De Nederlandse belangenvereniging Niet-Rokersvereniging CAN had in 2016 namelijk een procedure aangespannen tegen de Staat om de uitzondering voor rookruimtes, zoals opgenomen in art. 6.2 lid 1, aanhef en onder b, Tabaks- en rookwarenbesluit, ongedaan te maken. De CAN was van mening dat de uitzondering in strijd is met de Kaderovereenkomst voor de bestrijding van tabaksgebruik van de Wereldgezondheidsorganisatie van de Verenigde Naties. Nederland is partij bij dit verdrag. Artikel 8 lid 2 WHO-Kaderverdrag verplicht namelijk het tot stand brengen van een resultaat, waarin eenieder die een horeca-instelling betreedt of wil betreden, gevrijwaard moet zijn van iedere mate van blootstelling aan tabaksrook. Het gerechtshof stelde CAN op 13 februari 2018 al in het gelijk.[8] Op 27 september 2019 heeft de Hoge Raad beslist dat de uitspraak van het hof juist is.[9] Hierbij oordeelde de Hoge Raad dat rookruimtes inderdaad in strijd zijn met artikel 8 van het WHO-kaderverdrag.

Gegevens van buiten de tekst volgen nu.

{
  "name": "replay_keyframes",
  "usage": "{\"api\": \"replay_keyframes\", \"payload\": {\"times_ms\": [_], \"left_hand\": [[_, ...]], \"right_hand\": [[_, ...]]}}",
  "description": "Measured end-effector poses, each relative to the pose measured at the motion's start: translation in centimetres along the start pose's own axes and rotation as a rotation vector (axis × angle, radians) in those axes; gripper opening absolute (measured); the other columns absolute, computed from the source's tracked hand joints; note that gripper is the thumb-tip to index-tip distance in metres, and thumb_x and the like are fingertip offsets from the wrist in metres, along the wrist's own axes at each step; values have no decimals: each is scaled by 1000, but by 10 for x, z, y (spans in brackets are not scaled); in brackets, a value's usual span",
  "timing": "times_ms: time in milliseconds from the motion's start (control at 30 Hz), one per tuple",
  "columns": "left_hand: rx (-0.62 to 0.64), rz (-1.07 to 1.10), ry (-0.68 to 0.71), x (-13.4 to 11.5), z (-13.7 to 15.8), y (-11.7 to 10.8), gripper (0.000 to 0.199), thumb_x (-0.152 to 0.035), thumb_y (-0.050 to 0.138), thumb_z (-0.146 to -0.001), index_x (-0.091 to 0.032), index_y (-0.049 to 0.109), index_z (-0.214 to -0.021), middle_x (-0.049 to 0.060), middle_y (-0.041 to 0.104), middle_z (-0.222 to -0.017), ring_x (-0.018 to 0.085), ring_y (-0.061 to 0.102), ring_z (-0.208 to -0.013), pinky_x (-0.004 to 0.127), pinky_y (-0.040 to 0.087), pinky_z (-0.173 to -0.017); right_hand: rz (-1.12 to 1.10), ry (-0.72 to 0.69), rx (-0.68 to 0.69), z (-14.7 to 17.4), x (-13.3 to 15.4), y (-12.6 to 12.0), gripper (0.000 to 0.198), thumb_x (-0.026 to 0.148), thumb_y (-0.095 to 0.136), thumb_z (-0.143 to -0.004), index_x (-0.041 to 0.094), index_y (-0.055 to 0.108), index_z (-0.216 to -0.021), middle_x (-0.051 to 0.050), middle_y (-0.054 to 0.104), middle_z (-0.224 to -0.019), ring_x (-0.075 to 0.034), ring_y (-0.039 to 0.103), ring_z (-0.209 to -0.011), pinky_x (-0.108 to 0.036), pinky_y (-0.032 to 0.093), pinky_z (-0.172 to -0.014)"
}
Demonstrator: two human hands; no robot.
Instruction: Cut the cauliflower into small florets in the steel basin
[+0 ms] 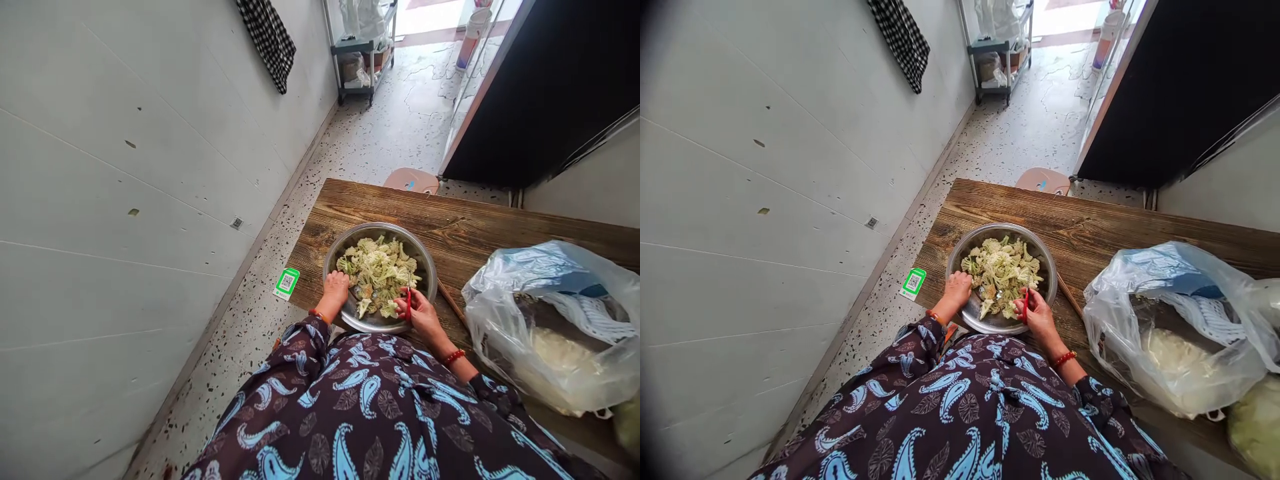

In 2014 besliste de Hoge Raad al dat de uitzondering voor het rookverbod voor kleine cafés in strijd was met ditzelfde artikel. [10] De uitspraak van 2019 betekent dat de uitzondering op het rookverbod voor rookruimtes in horeca-inrichtingen dan ook eind 2019 definitief ongeldig is en dat ook de speciale rookruimtes volledig in rook opgaan.
Het arrest bracht met zich mee dat de rookruimten per direct verboden werden. Vanuit de kant van de horecaondernemers werd gepleit voor een zekere overgangsperiode, zodat ondernemers de winterperiode konden benutten om in te spelen op de nieuwe situatie. Volgens Blokhuis was het ook ondoenlijk om de controles op rookruimten onmiddellijk te starten. Bovendien wilde hij de horeca ook enige tijd geven om de rookruimtes te sluiten. In een brief aan de Tweede Kamer schreef Blokhuis daarom dat de Nederlandse Voedsel en Warenautoriteit (NVWA) per 1 april 2020 zou beginnen met handhaven.[11] De boetes kunnen oplopen tot 4.500 euro. Op dit moment zijn alle horecagelegenheden natuurlijk gesloten in verband met het Coronavirus. Dit brengt dan ook met zich mee dat handhaving nog even op zich laat wachten totdat de bedrijven hun deuren weer openen.
Er gaan verhalen van partijen die de Staat aansprakelijk willen stellen voor de onrechtmatige overheidsdaad. Hierdoor zouden horecaondernemers wellicht de kosten voor het destijds realiseren van de rookruimtes vergoed kunnen krijgen. Immers – is de redenering – geeft de Staat eerst groen licht voor het creëren van rookruimtes en vervolgens blijkt dat onwettig te zijn. Het is niet bekend of er ook daadwerkelijk claims zijn ingesteld. Om de schade te beperken, kunnen de deuren van de nieuwe gerealiseerde rookruimtes maar beter gesloten blijven, voordat de NVWA straks op de stoep staat.